Spatial Reasoning with Denoising Models

Authors: Christopher Wewer, Bartlomiej Pogodzinski, Bernt Schiele, Jan Eric Lenssen

ICML 2025 | Venue PDF | Archive PDF | Plain Text | LLM Run Details

Reproducibility Variable Result LLM Response
Research Type Experimental We introduce Spatial Reasoning Models (SRMs), a framework to perform reasoning over sets of continuous variables via denoising generative models. ... To measure this, we introduce a set of benchmark tasks that test the quality of complex reasoning in generative models and can quantify hallucination. ... We evaluate SRMs for reasoning on three new benchmark datasets that we introduce in Sec. 4.1.
Researcher Affiliation Academia 1Max Planck Institute for Informatics, Saarland Informatics Campus, Germany. Correspondence to: Christopher Wewer <EMAIL>, Bart Pogodzinski <EMAIL>, Jan Eric Lenssen <EMAIL>.

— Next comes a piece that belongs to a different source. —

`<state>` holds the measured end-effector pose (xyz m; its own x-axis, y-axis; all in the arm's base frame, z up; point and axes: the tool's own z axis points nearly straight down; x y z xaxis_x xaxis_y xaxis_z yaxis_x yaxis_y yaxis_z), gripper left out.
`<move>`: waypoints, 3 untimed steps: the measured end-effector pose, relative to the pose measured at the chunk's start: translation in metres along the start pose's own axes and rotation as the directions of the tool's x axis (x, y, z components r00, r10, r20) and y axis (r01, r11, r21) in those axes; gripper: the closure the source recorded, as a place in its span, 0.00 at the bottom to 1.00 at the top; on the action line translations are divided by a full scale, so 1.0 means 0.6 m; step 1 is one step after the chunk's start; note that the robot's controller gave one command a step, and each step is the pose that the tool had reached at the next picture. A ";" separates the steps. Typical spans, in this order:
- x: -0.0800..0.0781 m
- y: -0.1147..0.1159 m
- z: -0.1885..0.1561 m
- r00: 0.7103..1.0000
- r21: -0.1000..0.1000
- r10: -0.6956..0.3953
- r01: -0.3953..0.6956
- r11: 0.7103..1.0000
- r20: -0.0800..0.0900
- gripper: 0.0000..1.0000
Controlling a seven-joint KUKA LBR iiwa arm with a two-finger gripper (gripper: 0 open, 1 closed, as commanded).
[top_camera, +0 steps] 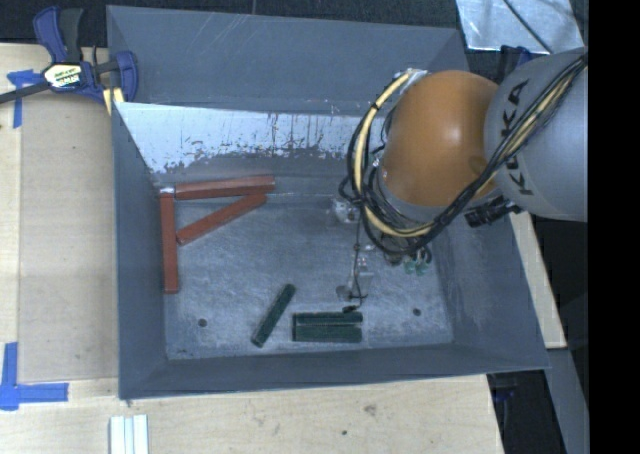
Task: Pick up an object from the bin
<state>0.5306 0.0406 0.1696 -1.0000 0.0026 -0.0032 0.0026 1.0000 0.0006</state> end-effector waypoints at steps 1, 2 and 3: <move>0.069 0.113 0.163 0.882 0.001 -0.471 0.471 0.882 0.005 0.00; 0.070 0.114 0.161 0.884 -0.001 -0.468 0.468 0.884 0.002 1.00; 0.044 0.102 -0.084 0.895 0.002 -0.445 0.445 0.895 0.008 1.00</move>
Offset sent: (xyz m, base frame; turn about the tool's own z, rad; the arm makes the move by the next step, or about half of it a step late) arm -0.0434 0.0674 -0.0996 -0.4900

Pseudocode Yes Algorithm 1 Recursive Sampling of a sum constrained Vector
Open Source Code Yes Our project website provides additional videos, code, and the benchmark datasets. ... Our framework, code, and benchmarks are available on our project website for further investigation and development.
Open Datasets Yes We introduce three different datasets to quantify reasoning capabilities. They are aimed at different aspects to be tested. The MNIST Sudoku dataset captures complex (NP-hard) dependencies that need to be understood. The Even Pixels dataset is an easier task that can be solved in a greedy fashion. Finally, we introduce the Counting Polygons / Stars FFHQ dataset, which moves closer to real-world images. ... Our project website provides additional videos, code, and the benchmark datasets.

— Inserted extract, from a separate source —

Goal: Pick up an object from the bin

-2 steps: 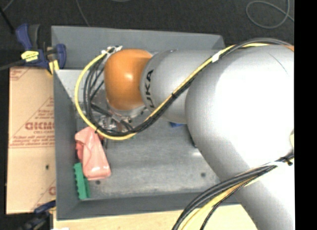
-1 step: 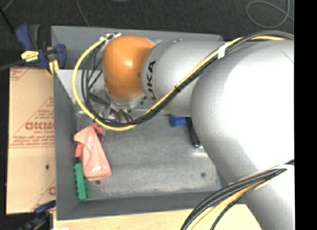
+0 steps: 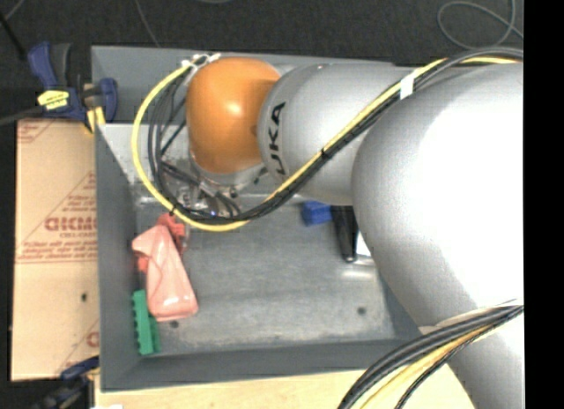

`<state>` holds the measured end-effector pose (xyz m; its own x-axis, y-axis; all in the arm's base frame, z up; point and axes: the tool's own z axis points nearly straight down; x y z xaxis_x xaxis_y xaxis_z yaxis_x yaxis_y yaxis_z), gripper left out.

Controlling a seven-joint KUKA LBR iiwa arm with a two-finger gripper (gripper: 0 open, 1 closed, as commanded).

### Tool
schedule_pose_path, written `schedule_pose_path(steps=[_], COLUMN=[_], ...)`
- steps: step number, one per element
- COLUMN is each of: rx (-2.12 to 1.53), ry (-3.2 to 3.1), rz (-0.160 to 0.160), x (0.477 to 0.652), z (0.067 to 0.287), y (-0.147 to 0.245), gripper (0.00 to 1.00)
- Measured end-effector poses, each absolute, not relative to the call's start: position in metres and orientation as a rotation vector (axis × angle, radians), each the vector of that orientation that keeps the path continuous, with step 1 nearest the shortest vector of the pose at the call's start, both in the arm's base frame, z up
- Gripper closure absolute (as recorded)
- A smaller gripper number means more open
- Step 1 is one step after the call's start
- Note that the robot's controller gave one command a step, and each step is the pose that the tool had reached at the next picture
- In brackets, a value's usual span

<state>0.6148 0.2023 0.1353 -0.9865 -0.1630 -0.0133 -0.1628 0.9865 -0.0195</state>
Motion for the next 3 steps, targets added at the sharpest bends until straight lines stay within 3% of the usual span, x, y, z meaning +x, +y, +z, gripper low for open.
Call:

Dataset Splits No For testing, we use a held-out dataset split of valid Sudokus and apply random masking of cells with the number of masked ones randomly sampled from the intervals [1, 27], [28, 54], and [55, 81], resulting in three levels of difficulty easy, medium, and hard, respectively. As metrics, we consider accuracy as well as the sum of L1-distances of row-, column-, and block-wise digit histograms to the all ones vector (zero if correct), averaged over all test examples.
Hardware Specification No The paper does not provide specific hardware details (e.g., exact GPU/CPU models, processor types with speeds, memory amounts, or detailed computer specifications) used for running its experiments. It only mentions general architectural choices like "2D UNets" and "Diffusion Transformers".

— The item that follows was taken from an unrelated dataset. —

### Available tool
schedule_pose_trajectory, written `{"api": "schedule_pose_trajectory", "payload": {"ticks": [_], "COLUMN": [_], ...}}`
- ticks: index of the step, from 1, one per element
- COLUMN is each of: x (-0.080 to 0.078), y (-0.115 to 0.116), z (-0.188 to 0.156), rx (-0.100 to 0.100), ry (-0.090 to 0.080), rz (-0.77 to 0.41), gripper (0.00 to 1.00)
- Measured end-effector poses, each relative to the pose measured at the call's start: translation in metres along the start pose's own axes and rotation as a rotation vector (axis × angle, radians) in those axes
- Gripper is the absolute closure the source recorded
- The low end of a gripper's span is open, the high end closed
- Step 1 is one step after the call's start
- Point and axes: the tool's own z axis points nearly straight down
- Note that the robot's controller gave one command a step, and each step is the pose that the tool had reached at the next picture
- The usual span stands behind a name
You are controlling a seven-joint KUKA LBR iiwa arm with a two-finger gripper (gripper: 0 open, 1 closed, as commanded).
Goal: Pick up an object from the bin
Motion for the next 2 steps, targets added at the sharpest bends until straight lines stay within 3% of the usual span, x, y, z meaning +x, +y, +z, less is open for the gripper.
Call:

Software Dependencies No The paper does not provide specific software dependencies with version numbers. It mentions methods like "rectified flows (Liu et al., 2023)" but not the underlying software environment or library versions used for implementation.
Experiment Setup Yes Table 5: Hyperparameters used for all experiments. (MNIST Sudoku, Even Pixels, Counting Polygons/Stars FFHQ) Channels, Depth, Channel multipliers, Head channels, Attention resolution, Parameters, Effective batch size, Iterations, Learning Rate.